• _Problem to work on_:
For this exercise, repeat the listing below from its first line through the line containing "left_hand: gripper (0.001", exactly as written.

• _Dataset excerpts_:

▬▬▬

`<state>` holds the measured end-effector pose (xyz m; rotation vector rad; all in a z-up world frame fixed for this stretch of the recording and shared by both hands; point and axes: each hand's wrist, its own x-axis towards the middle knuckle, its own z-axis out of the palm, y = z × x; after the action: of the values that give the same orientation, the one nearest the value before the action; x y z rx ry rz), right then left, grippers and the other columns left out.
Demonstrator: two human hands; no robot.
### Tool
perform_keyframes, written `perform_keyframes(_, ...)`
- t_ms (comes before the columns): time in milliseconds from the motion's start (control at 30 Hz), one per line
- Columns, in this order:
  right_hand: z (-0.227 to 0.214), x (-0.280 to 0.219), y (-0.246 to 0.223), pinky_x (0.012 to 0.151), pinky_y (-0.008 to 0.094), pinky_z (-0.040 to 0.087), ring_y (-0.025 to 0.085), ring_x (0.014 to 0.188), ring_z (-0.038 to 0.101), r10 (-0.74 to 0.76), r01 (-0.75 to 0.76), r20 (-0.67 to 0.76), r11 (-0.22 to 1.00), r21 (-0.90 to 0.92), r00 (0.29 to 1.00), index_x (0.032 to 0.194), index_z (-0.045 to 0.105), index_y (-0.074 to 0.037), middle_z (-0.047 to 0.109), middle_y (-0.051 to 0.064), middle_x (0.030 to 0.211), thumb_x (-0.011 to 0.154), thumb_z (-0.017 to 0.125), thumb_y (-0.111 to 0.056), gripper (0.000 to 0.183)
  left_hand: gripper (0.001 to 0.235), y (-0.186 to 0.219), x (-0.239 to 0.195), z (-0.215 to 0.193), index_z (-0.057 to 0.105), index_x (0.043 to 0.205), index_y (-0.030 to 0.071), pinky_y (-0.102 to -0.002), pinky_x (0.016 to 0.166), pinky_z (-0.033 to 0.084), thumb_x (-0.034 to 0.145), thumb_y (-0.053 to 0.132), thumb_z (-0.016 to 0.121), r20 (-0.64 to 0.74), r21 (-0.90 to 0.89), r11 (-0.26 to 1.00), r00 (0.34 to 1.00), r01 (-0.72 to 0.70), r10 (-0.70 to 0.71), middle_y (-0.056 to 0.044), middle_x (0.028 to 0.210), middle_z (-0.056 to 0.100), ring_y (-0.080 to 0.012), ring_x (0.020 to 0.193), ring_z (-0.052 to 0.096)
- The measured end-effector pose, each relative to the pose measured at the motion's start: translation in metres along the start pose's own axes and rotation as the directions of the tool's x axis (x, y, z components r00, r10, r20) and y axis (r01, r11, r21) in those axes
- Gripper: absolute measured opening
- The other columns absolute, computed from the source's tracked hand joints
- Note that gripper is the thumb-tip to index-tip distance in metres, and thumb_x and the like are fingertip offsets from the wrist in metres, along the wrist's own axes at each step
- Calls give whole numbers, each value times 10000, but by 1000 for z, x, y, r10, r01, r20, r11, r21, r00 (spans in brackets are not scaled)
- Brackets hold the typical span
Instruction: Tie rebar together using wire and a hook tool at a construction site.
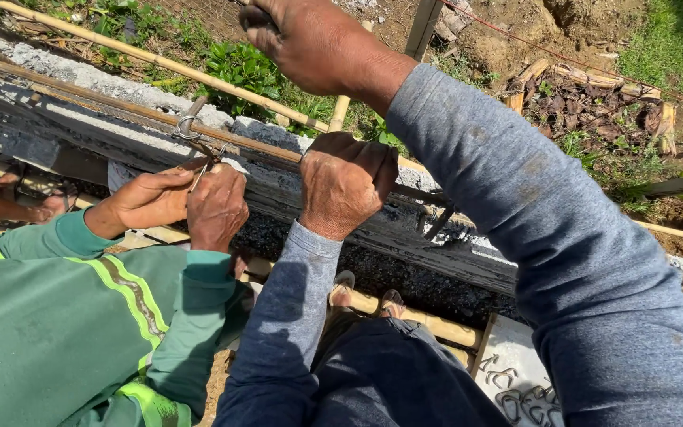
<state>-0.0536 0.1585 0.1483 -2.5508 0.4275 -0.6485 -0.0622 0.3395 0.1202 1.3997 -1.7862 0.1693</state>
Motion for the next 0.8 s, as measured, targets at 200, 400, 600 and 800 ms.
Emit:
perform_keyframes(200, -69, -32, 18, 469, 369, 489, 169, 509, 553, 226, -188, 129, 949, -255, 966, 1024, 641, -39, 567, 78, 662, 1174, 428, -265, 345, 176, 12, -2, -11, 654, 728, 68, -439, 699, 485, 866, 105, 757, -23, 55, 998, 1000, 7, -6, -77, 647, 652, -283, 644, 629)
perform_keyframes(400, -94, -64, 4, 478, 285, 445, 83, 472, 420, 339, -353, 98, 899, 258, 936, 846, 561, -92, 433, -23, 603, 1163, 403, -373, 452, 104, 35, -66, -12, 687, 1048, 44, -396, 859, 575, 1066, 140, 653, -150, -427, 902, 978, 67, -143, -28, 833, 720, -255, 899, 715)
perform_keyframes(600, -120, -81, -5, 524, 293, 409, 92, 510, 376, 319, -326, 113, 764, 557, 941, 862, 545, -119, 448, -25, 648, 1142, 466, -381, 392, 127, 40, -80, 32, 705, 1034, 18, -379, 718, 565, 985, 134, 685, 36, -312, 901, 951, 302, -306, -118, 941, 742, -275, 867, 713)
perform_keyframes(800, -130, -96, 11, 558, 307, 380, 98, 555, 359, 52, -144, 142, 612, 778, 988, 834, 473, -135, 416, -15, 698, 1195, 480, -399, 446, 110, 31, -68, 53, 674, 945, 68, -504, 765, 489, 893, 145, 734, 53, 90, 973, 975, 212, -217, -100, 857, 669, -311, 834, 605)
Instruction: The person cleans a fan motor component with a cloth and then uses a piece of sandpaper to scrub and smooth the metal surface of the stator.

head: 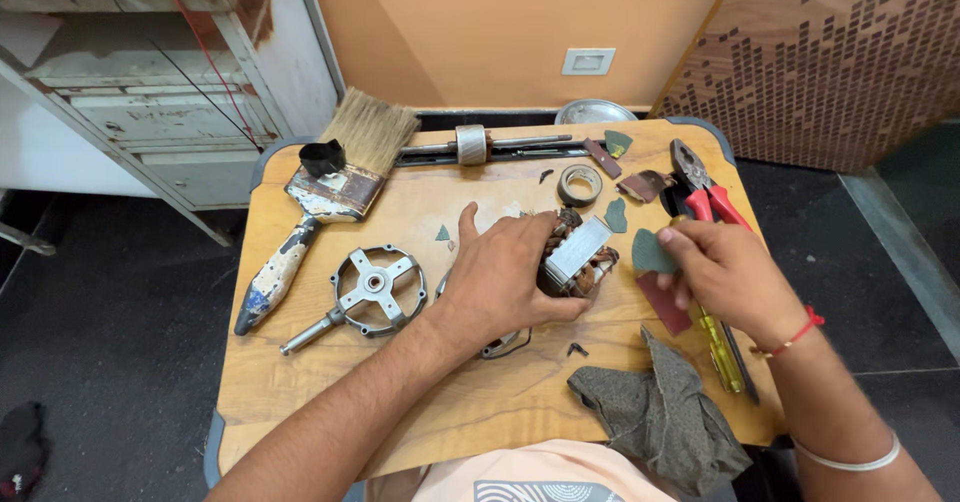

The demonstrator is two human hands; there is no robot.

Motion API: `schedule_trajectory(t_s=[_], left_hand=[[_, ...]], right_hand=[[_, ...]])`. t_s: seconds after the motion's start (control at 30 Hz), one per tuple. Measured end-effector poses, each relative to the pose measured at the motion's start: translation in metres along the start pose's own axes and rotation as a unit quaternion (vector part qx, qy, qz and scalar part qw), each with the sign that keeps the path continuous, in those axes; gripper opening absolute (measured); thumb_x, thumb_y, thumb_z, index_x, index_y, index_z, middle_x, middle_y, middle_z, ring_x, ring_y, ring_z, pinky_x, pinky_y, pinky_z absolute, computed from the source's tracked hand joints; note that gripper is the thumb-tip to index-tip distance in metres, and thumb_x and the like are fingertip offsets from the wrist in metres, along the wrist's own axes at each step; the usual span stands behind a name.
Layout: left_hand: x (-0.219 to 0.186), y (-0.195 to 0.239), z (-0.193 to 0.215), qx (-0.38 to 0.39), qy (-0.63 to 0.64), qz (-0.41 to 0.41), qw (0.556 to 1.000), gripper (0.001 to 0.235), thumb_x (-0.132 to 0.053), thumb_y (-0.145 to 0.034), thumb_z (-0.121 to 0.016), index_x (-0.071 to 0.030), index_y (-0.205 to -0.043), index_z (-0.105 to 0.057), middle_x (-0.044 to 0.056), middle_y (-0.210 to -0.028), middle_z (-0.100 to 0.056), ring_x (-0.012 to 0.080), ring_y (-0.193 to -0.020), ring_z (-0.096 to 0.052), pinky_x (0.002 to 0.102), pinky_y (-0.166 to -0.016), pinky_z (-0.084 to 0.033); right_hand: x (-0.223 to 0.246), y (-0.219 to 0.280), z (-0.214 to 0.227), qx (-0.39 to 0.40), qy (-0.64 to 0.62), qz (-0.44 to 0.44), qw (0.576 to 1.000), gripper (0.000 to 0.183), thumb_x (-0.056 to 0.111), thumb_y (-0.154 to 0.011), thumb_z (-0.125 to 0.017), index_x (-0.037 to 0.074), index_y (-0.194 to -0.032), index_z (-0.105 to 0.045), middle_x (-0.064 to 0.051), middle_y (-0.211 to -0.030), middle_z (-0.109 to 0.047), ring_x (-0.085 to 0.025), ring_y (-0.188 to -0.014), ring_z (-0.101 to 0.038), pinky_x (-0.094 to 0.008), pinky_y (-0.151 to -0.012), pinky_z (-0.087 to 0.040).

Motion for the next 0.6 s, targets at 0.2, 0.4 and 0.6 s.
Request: schedule_trajectory(t_s=[0.2, 0.4, 0.6], left_hand=[[0.000, -0.001, 0.000, -0.009, -0.011, -0.006, 1.000, 0.083, -0.056, -0.063, -0.085, -0.004, -0.123, -0.062, 0.012, -0.107, -0.071, 0.0298, -0.108, -0.066, 0.077, -0.107, -0.022], [0.000, -0.002, 0.000, 0.010, -0.022, 0.008, 1.000, 0.084, -0.057, -0.062, -0.086, -0.005, -0.124, -0.061, 0.012, -0.108, -0.070, 0.0299, -0.109, -0.066, 0.078, -0.107, -0.022], [-0.001, -0.003, 0.003, 0.030, -0.020, 0.020, 0.999, 0.080, -0.055, -0.062, -0.086, -0.009, -0.123, -0.062, 0.009, -0.107, -0.071, 0.0286, -0.110, -0.066, 0.077, -0.109, -0.021]], right_hand=[[0.038, 0.034, 0.017, -0.235, 0.240, 0.195, 0.922, 0.039, 0.033, -0.095, -0.069, 0.001, -0.118, -0.070, -0.015, -0.086, -0.073, -0.028, -0.071, -0.073, -0.038, -0.068, -0.056], [0.003, 0.084, -0.005, 0.113, 0.295, 0.249, 0.915, 0.059, 0.049, -0.075, -0.085, 0.015, -0.122, -0.072, -0.006, -0.100, -0.077, -0.024, -0.082, -0.076, -0.037, -0.071, -0.061], [0.025, 0.084, 0.014, -0.035, 0.202, 0.313, 0.927, 0.020, 0.018, -0.082, -0.079, 0.016, -0.101, -0.078, 0.000, -0.098, -0.077, -0.016, -0.078, -0.072, -0.030, -0.069, -0.056]])
Point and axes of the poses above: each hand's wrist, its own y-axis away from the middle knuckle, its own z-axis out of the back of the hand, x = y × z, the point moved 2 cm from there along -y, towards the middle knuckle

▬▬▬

• _Solution to this task_:
`<state>` holds the measured end-effector pose (xyz m; rotation vector rad; all in a z-up world frame fixed for this stretch of the recording and shared by both hands; point and axes: each hand's wrist, its own x-axis towards the middle knuckle, its own z-axis out of the palm, y = z × x; after the action: of the values that give the same orientation, the one nearest the value before the action; x y z rx ry rz), right then left, grippers and the other columns left out.
Demonstrator: two human hands; no robot.
### Tool
perform_keyframes, written `perform_keyframes(_, ...)`
- t_ms (comes before the columns): time in milliseconds from the motion's start (control at 30 Hz), one per line
- Columns, in this order:
  right_hand: z (-0.227 to 0.214), x (-0.280 to 0.219), y (-0.246 to 0.223), pinky_x (0.012 to 0.151), pinky_y (-0.008 to 0.094), pinky_z (-0.040 to 0.087), ring_y (-0.025 to 0.085), ring_x (0.014 to 0.188), ring_z (-0.038 to 0.101), r10 (-0.74 to 0.76), r01 (-0.75 to 0.76), r20 (-0.67 to 0.76), r11 (-0.22 to 1.00), r21 (-0.90 to 0.92), r00 (0.29 to 1.00), index_x (0.032 to 0.194), index_z (-0.045 to 0.105), index_y (-0.074 to 0.037), middle_z (-0.047 to 0.109), middle_y (-0.051 to 0.064), middle_x (0.030 to 0.211), thumb_x (-0.011 to 0.154), thumb_z (-0.017 to 0.125), thumb_y (-0.111 to 0.056), gripper (0.000 to 0.183)
  left_hand: gripper (0.001 to 0.235), y (-0.186 to 0.219), x (-0.239 to 0.195), z (-0.215 to 0.193), index_z (-0.057 to 0.105), index_x (0.043 to 0.205), index_y (-0.030 to 0.071), pinky_y (-0.102 to -0.002), pinky_x (0.016 to 0.166), pinky_z (-0.033 to 0.084), thumb_x (-0.034 to 0.145), thumb_y (-0.053 to 0.132), thumb_z (-0.016 to 0.121), r20 (-0.64 to 0.74), r21 (-0.90 to 0.89), r11 (-0.26 to 1.00), r00 (0.34 to 1.00), r01 (-0.72 to 0.70), r10 (-0.70 to 0.71), middle_y (-0.056 to 0.044), middle_x (0.028 to 0.210), middle_z (-0.056 to 0.100), ring_y (-0.080 to 0.012), ring_x (0.020 to 0.193), ring_z (-0.052 to 0.096)

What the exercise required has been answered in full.